* **Work order**:
What is needed is an exact copy of the listing, with no pictures in it.

*-*-*

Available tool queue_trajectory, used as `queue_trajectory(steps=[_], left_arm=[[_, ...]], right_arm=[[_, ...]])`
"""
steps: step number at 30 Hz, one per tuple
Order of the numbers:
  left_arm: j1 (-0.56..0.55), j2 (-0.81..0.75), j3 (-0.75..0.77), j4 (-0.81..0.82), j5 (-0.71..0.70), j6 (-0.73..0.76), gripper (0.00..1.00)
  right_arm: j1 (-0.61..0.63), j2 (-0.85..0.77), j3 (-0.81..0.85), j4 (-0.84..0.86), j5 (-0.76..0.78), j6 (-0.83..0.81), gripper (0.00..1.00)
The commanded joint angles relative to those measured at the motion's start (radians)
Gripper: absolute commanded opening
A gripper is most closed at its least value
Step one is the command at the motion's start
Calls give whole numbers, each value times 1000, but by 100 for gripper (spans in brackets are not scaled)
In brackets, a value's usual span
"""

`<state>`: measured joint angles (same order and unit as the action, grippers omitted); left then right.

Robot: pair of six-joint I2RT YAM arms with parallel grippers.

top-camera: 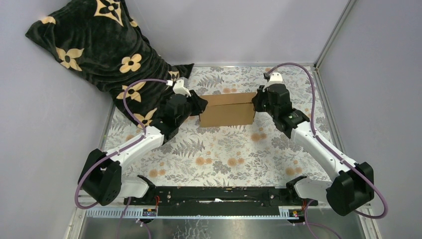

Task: Fold the paper box

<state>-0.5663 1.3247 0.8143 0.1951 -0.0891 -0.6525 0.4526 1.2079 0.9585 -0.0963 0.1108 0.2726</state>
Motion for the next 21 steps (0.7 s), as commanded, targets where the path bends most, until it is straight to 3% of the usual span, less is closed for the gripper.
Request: queue_trajectory(steps=[1,7,16,21], left_arm=[[6,92,-58,-308,23,61,35],[5,103,-43,-313,24,67,35],[5,108,-43,-306,40,62,34],[6,99,-49,-300,44,56,34]], right_arm=[[-35,23,64,84,-9,-21,0],[-84,77,62,69,-44,5,0],[-88,75,-198,138,-62,118,0],[-88,55,-220,106,-53,123,0]])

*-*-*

* **Reply**:
Available tool queue_trajectory, used as `queue_trajectory(steps=[_], left_arm=[[_, ...]], right_arm=[[_, ...]])`
"""
steps: step number at 30 Hz, one per tuple
Order of the numbers:
  left_arm: j1 (-0.56..0.55), j2 (-0.81..0.75), j3 (-0.75..0.77), j4 (-0.81..0.82), j5 (-0.71..0.70), j6 (-0.73..0.76), gripper (0.00..1.00)
  right_arm: j1 (-0.61..0.63), j2 (-0.85..0.77), j3 (-0.81..0.85), j4 (-0.84..0.86), j5 (-0.76..0.78), j6 (-0.83..0.81), gripper (0.00..1.00)
The commanded joint angles relative to those measured at the motion's start (radians)
Gripper: absolute commanded opening
A gripper is most closed at its least value
Step one is the command at the motion's start
Calls give whole numbers, each value times 1000, but by 100 for gripper (spans in brackets are not scaled)
In brackets, a value's usual span
"""

`<state>`: measured joint angles (same order and unit as the action, grippers omitted); left then right.

Robot: pair of six-joint I2RT YAM arms with parallel grippers.

top-camera: 

Task: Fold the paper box

<state>-0.5663 1.3247 0.8143 0.1951 -0.0891 -0.6525 0.4526 1.2079 0.9585 -0.0963 0.1108 0.2726</state>
Motion for the next 21 steps (0.7 s), as commanded, targets where the path bends most, until it is straight to 3% of the usual span, less is closed for the gripper.
Request: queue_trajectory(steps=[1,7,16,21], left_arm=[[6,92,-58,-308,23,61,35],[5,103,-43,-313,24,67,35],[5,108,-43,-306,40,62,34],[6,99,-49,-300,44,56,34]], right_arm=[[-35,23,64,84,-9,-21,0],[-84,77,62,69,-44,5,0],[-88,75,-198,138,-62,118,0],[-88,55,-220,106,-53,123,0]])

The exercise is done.